Task description:
Every line of the records below from the line with "Please trace the outline of the black right gripper right" up to and including the line with "One camera frame" must be reproduced exactly, and no line outside that range.

Supplied records:
>>

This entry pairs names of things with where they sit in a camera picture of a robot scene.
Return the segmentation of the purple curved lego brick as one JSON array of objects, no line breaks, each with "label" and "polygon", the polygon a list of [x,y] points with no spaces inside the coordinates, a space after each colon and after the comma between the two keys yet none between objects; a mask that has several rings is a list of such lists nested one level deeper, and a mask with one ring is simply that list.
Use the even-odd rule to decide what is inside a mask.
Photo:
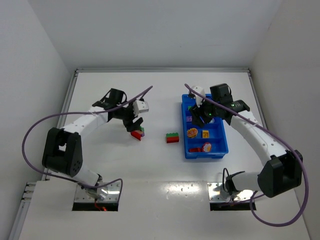
[{"label": "purple curved lego brick", "polygon": [[187,117],[186,117],[186,121],[187,121],[187,122],[192,122],[192,120],[193,120],[192,116],[187,116]]}]

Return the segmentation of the red flower lego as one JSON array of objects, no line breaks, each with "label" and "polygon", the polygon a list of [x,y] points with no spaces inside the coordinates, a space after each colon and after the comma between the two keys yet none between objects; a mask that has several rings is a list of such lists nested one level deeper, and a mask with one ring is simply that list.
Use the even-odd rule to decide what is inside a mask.
[{"label": "red flower lego", "polygon": [[205,142],[202,146],[202,152],[209,153],[212,150],[212,144],[210,142]]}]

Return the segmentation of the red curved lego brick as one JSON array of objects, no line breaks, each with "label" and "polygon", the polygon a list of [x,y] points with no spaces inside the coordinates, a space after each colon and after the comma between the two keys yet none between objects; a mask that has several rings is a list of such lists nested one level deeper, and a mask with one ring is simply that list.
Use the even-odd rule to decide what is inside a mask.
[{"label": "red curved lego brick", "polygon": [[202,148],[201,147],[194,147],[194,148],[190,148],[188,151],[190,153],[201,153],[202,152]]}]

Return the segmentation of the yellow lego piece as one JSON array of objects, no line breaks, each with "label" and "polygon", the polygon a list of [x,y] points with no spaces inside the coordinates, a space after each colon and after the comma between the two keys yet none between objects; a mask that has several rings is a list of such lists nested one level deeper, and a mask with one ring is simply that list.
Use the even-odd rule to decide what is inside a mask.
[{"label": "yellow lego piece", "polygon": [[202,130],[202,138],[208,139],[210,137],[210,133],[208,130]]}]

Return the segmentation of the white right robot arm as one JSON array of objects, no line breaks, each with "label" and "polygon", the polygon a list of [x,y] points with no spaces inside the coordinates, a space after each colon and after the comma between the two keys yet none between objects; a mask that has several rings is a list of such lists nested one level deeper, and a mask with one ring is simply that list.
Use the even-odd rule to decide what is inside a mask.
[{"label": "white right robot arm", "polygon": [[226,83],[210,87],[211,97],[204,89],[193,86],[188,97],[195,99],[190,108],[192,123],[203,128],[213,118],[221,118],[251,146],[263,168],[260,172],[239,171],[224,181],[225,191],[230,195],[243,190],[262,192],[273,198],[302,183],[302,156],[297,150],[286,149],[279,141],[265,132],[250,107],[243,100],[234,100]]}]

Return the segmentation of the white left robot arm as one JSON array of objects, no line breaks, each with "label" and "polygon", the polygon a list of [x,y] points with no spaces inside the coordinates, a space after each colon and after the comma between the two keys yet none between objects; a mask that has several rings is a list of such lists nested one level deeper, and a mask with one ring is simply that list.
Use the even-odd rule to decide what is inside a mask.
[{"label": "white left robot arm", "polygon": [[124,106],[124,91],[110,89],[102,99],[92,104],[89,112],[62,128],[51,128],[47,133],[42,165],[59,174],[70,177],[86,189],[96,189],[102,177],[84,165],[82,140],[112,119],[121,120],[126,131],[141,130],[143,118],[139,115],[149,111],[143,97]]}]

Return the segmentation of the blue compartment bin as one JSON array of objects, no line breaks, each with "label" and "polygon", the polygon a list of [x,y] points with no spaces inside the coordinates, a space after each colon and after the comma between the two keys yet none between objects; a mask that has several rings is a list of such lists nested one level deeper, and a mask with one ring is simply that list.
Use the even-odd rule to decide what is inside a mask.
[{"label": "blue compartment bin", "polygon": [[[222,159],[229,153],[225,128],[223,120],[215,118],[215,123],[208,123],[204,127],[199,127],[192,122],[187,122],[187,116],[191,116],[188,106],[196,104],[195,99],[189,98],[187,94],[181,96],[181,116],[182,132],[184,141],[184,156],[186,159]],[[198,134],[194,138],[187,137],[187,130],[197,128]],[[209,131],[209,138],[202,138],[202,130]],[[202,148],[203,144],[209,142],[212,144],[211,152],[189,152],[190,148]]]}]

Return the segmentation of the green top lego brick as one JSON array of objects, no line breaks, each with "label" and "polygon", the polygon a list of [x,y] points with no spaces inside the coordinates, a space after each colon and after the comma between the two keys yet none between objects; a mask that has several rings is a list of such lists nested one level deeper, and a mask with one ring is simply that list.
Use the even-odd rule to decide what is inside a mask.
[{"label": "green top lego brick", "polygon": [[173,132],[173,133],[167,133],[166,138],[178,138],[179,134],[177,132]]}]

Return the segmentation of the red bottom lego brick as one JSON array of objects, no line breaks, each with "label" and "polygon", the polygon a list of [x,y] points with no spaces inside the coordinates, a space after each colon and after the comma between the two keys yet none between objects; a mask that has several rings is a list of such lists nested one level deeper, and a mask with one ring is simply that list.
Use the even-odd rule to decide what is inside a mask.
[{"label": "red bottom lego brick", "polygon": [[171,136],[166,138],[167,144],[178,143],[179,141],[180,141],[180,138],[178,136]]}]

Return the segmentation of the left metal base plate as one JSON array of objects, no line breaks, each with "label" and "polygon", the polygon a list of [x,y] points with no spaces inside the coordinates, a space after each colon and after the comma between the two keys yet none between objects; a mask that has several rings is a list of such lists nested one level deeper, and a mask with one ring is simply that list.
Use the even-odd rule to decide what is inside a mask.
[{"label": "left metal base plate", "polygon": [[121,181],[116,181],[97,189],[77,186],[74,195],[75,203],[116,203],[122,190]]}]

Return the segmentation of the metal base plate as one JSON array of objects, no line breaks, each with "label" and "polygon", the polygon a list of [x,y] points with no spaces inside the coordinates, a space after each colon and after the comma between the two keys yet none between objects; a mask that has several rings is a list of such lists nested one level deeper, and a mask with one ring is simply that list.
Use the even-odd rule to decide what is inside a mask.
[{"label": "metal base plate", "polygon": [[223,189],[222,182],[207,183],[209,202],[214,204],[227,204],[248,201],[252,195],[252,190],[243,190],[230,195]]},{"label": "metal base plate", "polygon": [[116,203],[122,190],[121,181],[116,181],[97,189],[77,186],[74,195],[75,203]]}]

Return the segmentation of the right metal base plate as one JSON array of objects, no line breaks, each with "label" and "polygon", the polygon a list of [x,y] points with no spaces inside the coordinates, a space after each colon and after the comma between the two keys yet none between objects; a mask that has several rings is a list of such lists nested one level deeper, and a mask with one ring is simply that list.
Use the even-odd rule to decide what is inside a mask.
[{"label": "right metal base plate", "polygon": [[230,195],[223,189],[222,182],[207,183],[209,202],[214,204],[227,204],[248,201],[252,195],[252,190],[243,190]]}]

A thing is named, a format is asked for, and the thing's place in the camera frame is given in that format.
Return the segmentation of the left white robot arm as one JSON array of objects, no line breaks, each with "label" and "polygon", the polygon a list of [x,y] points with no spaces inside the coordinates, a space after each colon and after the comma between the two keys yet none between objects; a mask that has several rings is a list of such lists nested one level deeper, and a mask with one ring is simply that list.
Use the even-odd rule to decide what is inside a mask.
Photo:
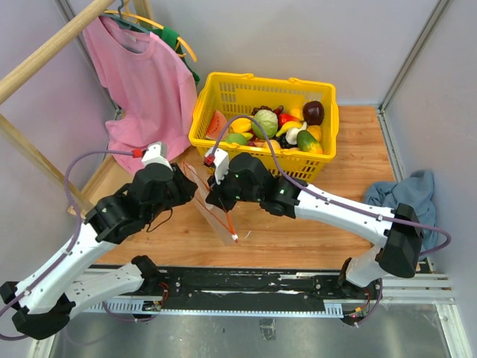
[{"label": "left white robot arm", "polygon": [[87,308],[117,295],[151,295],[160,274],[147,256],[87,281],[78,278],[99,257],[142,231],[162,212],[190,202],[197,190],[176,163],[148,164],[131,183],[106,196],[86,214],[72,238],[30,277],[1,285],[19,338],[42,340],[62,330]]}]

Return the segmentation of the clear zip top bag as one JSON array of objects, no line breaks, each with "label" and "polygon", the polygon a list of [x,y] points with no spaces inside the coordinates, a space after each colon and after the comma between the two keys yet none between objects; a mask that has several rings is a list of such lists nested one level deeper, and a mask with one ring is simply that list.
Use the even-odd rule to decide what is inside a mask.
[{"label": "clear zip top bag", "polygon": [[208,225],[213,229],[215,235],[222,240],[225,245],[234,245],[239,242],[239,236],[233,226],[233,221],[229,213],[206,203],[206,197],[209,194],[209,186],[204,177],[195,169],[194,166],[182,162],[183,173],[186,177],[194,181],[198,189],[195,192],[194,203],[200,214],[205,218]]}]

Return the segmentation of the green orange mango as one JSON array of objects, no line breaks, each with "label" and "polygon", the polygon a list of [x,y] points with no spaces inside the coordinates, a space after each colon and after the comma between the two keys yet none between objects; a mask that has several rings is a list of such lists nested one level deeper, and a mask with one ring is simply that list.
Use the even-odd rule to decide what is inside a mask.
[{"label": "green orange mango", "polygon": [[308,131],[299,131],[297,135],[297,147],[306,153],[322,154],[323,149],[315,137]]}]

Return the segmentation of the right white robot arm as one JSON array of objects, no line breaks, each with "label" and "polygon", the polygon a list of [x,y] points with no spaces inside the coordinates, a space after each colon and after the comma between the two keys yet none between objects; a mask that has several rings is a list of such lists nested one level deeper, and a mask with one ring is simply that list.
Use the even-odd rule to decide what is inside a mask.
[{"label": "right white robot arm", "polygon": [[271,215],[323,222],[370,242],[369,251],[343,264],[337,282],[345,298],[355,298],[386,275],[415,276],[423,234],[412,206],[367,206],[332,195],[303,180],[272,175],[248,153],[230,158],[221,149],[210,149],[204,163],[214,170],[208,180],[208,204],[228,212],[239,201],[253,202]]}]

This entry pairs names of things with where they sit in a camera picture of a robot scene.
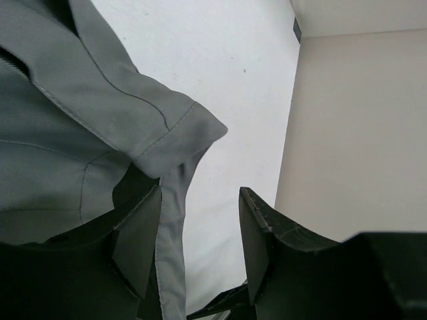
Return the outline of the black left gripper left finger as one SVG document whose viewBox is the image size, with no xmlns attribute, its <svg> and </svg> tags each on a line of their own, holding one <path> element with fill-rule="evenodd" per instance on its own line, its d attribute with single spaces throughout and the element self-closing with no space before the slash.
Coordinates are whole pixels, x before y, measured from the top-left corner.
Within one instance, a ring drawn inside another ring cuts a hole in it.
<svg viewBox="0 0 427 320">
<path fill-rule="evenodd" d="M 142 319 L 161 190 L 42 243 L 1 244 L 2 319 Z"/>
</svg>

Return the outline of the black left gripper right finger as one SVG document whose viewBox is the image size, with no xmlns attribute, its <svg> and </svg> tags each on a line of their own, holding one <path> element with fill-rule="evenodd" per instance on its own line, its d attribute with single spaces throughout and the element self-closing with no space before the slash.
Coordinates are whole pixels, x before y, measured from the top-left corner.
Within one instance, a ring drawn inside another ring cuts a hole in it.
<svg viewBox="0 0 427 320">
<path fill-rule="evenodd" d="M 240 189 L 250 303 L 258 319 L 425 319 L 426 234 L 321 236 Z"/>
</svg>

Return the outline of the grey pleated skirt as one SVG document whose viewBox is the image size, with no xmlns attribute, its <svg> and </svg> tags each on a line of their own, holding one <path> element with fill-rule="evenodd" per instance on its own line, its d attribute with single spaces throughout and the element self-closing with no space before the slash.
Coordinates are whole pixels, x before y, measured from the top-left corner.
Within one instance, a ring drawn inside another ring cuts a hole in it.
<svg viewBox="0 0 427 320">
<path fill-rule="evenodd" d="M 142 319 L 185 319 L 187 190 L 226 132 L 139 73 L 92 2 L 1 2 L 1 244 L 45 242 L 158 186 Z"/>
</svg>

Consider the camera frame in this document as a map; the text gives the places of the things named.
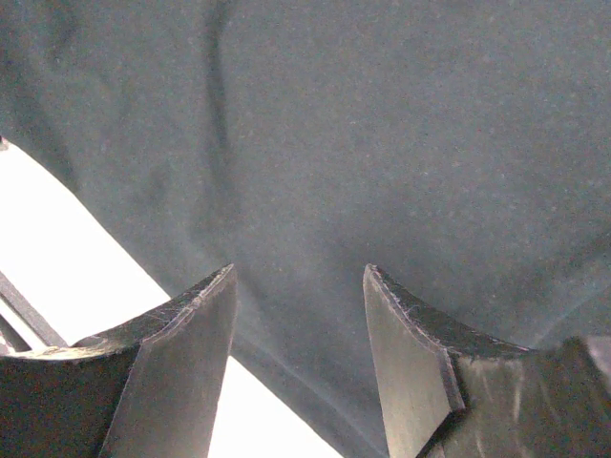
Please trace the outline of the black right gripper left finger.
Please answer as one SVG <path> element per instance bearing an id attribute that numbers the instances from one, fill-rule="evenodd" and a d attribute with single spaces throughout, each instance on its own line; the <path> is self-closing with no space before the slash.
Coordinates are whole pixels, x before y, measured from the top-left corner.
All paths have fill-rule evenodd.
<path id="1" fill-rule="evenodd" d="M 172 300 L 64 347 L 1 337 L 5 457 L 204 457 L 237 315 L 226 265 Z"/>

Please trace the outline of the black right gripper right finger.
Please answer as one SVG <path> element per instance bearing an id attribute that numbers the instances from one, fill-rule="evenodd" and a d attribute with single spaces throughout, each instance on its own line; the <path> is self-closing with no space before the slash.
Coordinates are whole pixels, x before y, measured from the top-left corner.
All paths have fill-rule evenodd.
<path id="1" fill-rule="evenodd" d="M 393 457 L 606 457 L 610 340 L 545 350 L 479 332 L 368 265 L 363 290 Z"/>

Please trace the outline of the black garment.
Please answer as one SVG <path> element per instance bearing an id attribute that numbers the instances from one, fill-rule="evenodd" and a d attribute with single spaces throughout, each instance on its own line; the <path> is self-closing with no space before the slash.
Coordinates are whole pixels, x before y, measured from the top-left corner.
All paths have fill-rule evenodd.
<path id="1" fill-rule="evenodd" d="M 369 263 L 610 330 L 606 1 L 5 1 L 1 133 L 168 294 L 233 263 L 234 356 L 347 457 L 387 455 Z"/>

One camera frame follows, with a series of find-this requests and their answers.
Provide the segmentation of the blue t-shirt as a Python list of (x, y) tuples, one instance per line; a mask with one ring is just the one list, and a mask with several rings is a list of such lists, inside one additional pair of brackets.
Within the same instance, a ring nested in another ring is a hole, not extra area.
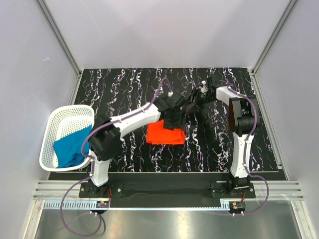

<<

Answer section:
Please trace the outline of the black right gripper right finger.
Please answer as one SVG <path> element per instance bearing an id attribute that numbers the instances from one, fill-rule="evenodd" and a d attribute with single spaces throughout, each instance on its own line; the <path> is self-closing with no space before the slash.
Coordinates are whole pixels, x before y, measured from the top-left corner.
All paths have fill-rule evenodd.
<path id="1" fill-rule="evenodd" d="M 393 457 L 606 457 L 610 340 L 545 350 L 479 332 L 368 265 L 363 290 Z"/>

Please trace the outline of the black garment.
Please answer as one SVG <path> element per instance bearing an id attribute that numbers the instances from one, fill-rule="evenodd" and a d attribute with single spaces throughout, each instance on its own line; the <path> is self-closing with no space before the slash.
Coordinates are whole pixels, x before y, measured from the top-left corner.
All paths have fill-rule evenodd.
<path id="1" fill-rule="evenodd" d="M 369 263 L 610 330 L 606 1 L 5 1 L 1 133 L 168 294 L 233 263 L 234 356 L 347 457 L 387 455 Z"/>

One camera frame follows, with a series of find-this requests and their answers.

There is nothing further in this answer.